Prompt
Search the entries below for "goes". Report each line where it occurs.

Exercise data
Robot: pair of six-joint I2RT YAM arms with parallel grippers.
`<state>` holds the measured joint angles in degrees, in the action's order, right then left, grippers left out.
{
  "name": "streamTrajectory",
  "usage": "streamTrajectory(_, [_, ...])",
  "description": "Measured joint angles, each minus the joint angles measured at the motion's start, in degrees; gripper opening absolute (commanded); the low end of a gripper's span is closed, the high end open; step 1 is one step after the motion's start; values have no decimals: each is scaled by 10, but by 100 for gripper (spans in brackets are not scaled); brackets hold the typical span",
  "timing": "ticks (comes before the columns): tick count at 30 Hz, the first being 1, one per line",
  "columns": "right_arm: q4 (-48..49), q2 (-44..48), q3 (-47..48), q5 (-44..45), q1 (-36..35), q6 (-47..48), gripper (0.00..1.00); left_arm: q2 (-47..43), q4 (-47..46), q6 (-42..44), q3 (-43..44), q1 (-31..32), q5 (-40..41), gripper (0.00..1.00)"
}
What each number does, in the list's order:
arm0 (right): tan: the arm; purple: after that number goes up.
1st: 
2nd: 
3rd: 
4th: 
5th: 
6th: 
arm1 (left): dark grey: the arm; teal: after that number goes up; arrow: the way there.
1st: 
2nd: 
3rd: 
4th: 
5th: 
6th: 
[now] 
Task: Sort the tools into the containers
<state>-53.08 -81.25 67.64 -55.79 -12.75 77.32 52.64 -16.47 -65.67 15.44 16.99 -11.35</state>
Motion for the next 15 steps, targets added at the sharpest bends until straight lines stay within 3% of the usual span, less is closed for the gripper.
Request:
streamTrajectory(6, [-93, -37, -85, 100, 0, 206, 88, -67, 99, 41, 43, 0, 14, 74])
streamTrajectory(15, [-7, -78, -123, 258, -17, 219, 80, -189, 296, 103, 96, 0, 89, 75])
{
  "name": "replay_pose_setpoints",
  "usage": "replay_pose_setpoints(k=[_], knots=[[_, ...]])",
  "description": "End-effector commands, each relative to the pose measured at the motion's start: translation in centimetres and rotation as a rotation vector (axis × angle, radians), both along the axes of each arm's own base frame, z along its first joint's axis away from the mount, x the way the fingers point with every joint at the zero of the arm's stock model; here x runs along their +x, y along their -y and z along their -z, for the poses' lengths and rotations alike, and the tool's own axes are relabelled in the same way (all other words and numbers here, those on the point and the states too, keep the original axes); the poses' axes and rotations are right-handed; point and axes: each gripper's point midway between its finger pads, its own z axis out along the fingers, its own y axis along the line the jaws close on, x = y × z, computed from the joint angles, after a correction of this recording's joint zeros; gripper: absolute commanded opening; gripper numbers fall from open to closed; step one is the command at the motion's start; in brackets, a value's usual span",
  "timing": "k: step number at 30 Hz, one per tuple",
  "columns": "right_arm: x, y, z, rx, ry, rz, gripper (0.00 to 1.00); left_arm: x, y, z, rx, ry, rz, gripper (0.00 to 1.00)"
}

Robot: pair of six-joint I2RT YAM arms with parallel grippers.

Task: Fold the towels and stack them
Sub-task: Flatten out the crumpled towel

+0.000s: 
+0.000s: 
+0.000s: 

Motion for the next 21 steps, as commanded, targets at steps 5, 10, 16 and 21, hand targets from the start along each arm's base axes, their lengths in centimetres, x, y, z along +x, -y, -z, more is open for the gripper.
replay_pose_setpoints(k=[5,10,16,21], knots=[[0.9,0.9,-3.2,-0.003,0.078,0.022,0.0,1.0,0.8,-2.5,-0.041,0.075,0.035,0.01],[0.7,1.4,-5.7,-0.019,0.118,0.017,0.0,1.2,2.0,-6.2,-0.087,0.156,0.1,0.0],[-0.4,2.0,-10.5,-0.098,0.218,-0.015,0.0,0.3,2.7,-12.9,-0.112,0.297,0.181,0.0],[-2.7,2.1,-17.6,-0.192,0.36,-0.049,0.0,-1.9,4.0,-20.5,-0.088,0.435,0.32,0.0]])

Answer space
arm0 (right): tan: the arm; purple: after that number goes up.
arm1 (left): dark grey: the arm; teal: after that number goes up; arrow: the way there.

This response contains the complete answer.